I dont really want to cover up the logo, or loes the aero shape, but i also want some grip. 

Thanks for your help 

If you know who sells the tape a link would be appreciated.


----------



## xjbaylor (Dec 28, 2006)

As far as what kind of tape, this comes up all the time, and there is never anything approaching consensus as it is a personal preference. Decide if you want thick/thin/gel/cork etc... If you want white, easy to clean is nice. Thin + easy to clean = Fizik Microtex. Thick + relatively easy to clean = Specialized Roubaix.

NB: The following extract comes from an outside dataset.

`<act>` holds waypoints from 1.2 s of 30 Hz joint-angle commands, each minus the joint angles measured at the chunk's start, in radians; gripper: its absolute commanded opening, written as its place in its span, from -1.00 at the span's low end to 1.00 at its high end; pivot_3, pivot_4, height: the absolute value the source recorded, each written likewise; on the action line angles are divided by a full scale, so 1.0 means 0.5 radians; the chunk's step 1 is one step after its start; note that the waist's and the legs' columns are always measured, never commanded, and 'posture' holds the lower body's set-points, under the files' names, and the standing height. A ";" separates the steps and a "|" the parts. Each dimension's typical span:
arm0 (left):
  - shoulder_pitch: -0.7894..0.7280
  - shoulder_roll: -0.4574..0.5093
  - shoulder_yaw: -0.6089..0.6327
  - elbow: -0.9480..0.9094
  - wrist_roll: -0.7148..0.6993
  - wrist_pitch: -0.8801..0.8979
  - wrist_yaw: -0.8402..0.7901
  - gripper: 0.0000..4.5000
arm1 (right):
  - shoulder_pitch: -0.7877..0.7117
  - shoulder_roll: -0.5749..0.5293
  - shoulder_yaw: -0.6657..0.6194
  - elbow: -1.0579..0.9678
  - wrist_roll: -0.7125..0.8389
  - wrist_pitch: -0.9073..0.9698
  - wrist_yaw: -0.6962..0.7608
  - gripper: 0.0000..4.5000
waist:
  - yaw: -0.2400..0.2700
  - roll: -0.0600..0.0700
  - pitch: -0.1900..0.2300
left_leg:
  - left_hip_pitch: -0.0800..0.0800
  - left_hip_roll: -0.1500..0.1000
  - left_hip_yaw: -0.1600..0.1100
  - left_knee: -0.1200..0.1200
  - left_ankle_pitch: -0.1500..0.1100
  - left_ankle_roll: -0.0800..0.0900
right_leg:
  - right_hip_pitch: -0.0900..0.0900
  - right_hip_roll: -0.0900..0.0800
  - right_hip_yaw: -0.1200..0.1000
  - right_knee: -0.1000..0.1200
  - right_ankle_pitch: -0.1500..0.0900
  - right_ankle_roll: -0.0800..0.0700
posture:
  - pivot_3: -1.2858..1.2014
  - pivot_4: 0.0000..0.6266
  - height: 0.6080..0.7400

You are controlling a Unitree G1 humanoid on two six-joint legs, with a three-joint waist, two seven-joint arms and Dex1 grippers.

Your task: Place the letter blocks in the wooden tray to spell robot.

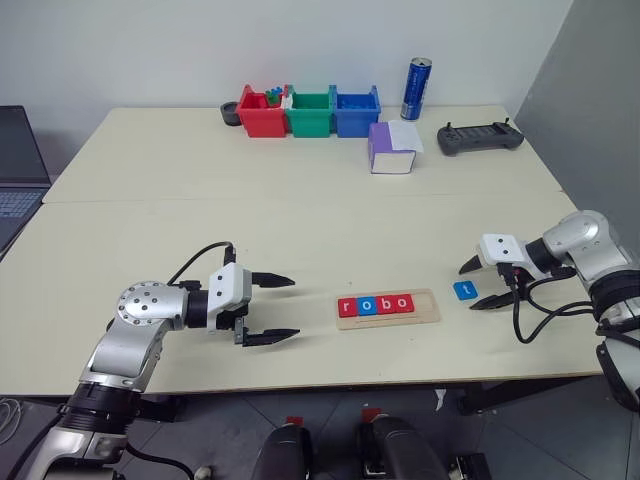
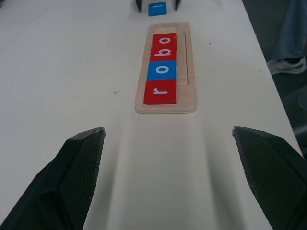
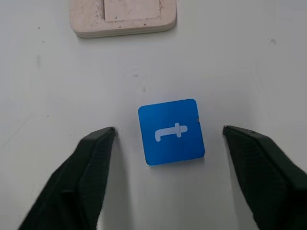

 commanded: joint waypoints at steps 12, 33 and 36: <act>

As for how to wrap...stop before you get to the logos. There really isn't any other option if you don't intend to cover the logos.


----------



## freezin_is_the_reason (Feb 5, 2004)

Lizard Skins tape. It's not too thick and offers plenty of grip.


----------



## martinrm (Jul 30, 2012)

@ xjbaylor 

What tape do you have on there right now, it looks really slick.


----------



## xjbaylor (Dec 28, 2006)

martinrm said:


> @ xjbaylor
> 
> What tape do you have on there right now, it looks really slick.


Not mine. While I did have a Talon bar, I took it off almost immediately as I am not a fan of integrated setups. I think that they require to you conform to them, as opposed to being able to easily fit them to you. The talon bars are very comfortable though, the bar tops have a fantastic shape, and the cable routing means that you can stop the tape just about anywhere without have a mess of cables hanging off of the bar.

Any white cork tape will give you the pictured look...for about a day.


----------



## ziscwg (Apr 19, 2010)

martinrm said:


> I just recently bought a full carbon stem + bar combo with the aero shape to them and not i just need to wrap them.
> 
> So here is my questions,
> What is your favorite tape, or the tape that you have had the best experiences with.
> ...


Them is nice
What do they run?


----------



## NWS Alpine (Mar 16, 2012)

White tape you need fizik microtex.

For wrapping it's really easy with the figure 8 method. I like to really pull the tape tight as it is easier to keep it from slipping when wrapping. I always start at the bar end and wrap to the outside (clockwise on the right and counterclockwise on the left).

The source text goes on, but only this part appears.